■ **TASK REQUIREMENTS**
Copy each line containing "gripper" from the listing below.

■ **THE DATA**
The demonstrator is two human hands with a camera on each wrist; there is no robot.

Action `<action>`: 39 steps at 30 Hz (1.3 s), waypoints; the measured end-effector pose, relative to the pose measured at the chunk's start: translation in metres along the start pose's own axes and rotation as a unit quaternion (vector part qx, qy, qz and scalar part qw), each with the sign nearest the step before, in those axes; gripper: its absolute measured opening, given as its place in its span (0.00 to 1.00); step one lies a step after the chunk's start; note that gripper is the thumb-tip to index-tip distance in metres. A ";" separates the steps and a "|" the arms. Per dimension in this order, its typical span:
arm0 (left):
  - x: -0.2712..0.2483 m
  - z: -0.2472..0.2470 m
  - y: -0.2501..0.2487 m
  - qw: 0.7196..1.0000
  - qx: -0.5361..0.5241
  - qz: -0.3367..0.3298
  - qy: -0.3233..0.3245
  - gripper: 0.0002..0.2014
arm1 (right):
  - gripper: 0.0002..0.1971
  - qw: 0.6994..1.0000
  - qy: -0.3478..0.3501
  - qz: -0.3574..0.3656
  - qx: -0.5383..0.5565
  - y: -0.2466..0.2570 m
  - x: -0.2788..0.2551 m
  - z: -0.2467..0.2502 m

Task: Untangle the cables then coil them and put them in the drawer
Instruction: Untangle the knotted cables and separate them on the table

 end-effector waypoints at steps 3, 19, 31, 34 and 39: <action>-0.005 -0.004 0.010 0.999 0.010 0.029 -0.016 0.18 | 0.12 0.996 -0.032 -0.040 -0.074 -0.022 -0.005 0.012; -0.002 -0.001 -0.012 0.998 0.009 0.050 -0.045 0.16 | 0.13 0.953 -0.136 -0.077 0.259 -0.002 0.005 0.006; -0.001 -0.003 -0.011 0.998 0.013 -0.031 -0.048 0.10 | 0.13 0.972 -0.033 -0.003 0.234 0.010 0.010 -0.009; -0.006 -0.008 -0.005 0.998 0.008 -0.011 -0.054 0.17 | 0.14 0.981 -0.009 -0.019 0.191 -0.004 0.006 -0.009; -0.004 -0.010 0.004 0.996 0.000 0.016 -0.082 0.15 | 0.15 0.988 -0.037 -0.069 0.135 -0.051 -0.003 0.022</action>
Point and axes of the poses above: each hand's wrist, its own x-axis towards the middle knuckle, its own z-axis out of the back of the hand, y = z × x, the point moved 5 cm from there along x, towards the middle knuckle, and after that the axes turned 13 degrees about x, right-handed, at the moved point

■ **TASK RESPONSE**
Action `<action>`: 39 steps at 30 Hz (1.3 s), waypoints; the measured end-effector pose, relative to the pose measured at the chunk's start: translation in metres along the start pose's own axes and rotation as a unit quaternion (vector part qx, qy, qz and scalar part qw), each with the sign nearest the step before, in those axes; gripper: its absolute measured opening, given as its place in its span (0.00 to 1.00); step one lies a step after the chunk's start; note that gripper is the thumb-tip to index-tip distance in metres. A ";" separates the steps and a "|" the arms. Per dimension in this order, its typical span:
  - gripper: 0.0002..0.2014
  - gripper: 0.0002..0.1971

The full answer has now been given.